For this example, we’ll continue with the Evaluation created in the previous section, and add a new Run with the data from conversations-b.json. These represent a set of logs from a prototype version of the support agent.

1with open("conversations-b.json") as f:
2 data = json.load(f)

Create a new Run

Create a new Run within the Evaluation that will contain this set of logs.

1run = humanloop.evaluations.create_run(
2 id=evaluation.id,
3)

Log to the Run

Pass the run_id argument in your log(...) call to associate the Log with the Run.

1# Add the new data to the Run
2for messages in data:
3 log = humanloop.flows.log(
4 path="External logs demo/Travel planner",
5 flow={"attributes": {"agent-version": "2.0.0"}},
6 messages=messages,
7 # Pass `run_id` to associate the Log with the Run.
8 run_id=run.id,
9 )
6

Compare the results

View the Evaluation on Humanloop. It will now contain two Runs.

In the Stats tab of the Evaluation, you can now compare the performance of the two sets of logs.

In our case, our second set of logs (on the right) can be seen to be less helpful.

Evaluation with two Runs on Humanloop

Stats tab showing box plots for the two Runs

Next steps

The above examples demonstrate how you can quickly populate an Evaluation Run with your logs.

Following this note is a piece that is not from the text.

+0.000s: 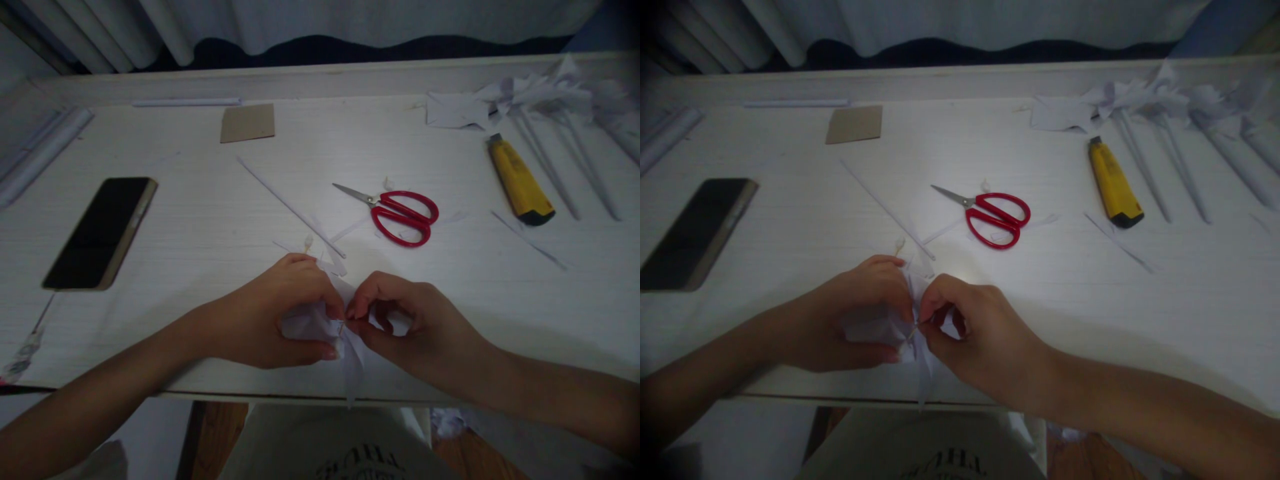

  • You can extend this Evaluation with custom Evaluators, such as using Code Evaluators to calculate metrics, or using Human Evaluators to set up your Logs to be reviewed by your subject-matter experts.
  • Now that you’ve set up an Evaluation, explore the other File types on Humanloop to see how they can better reflect your production systems, and how you can use Humanloop to version-control them. Here, we’ve used a Flow to represent a black-box system.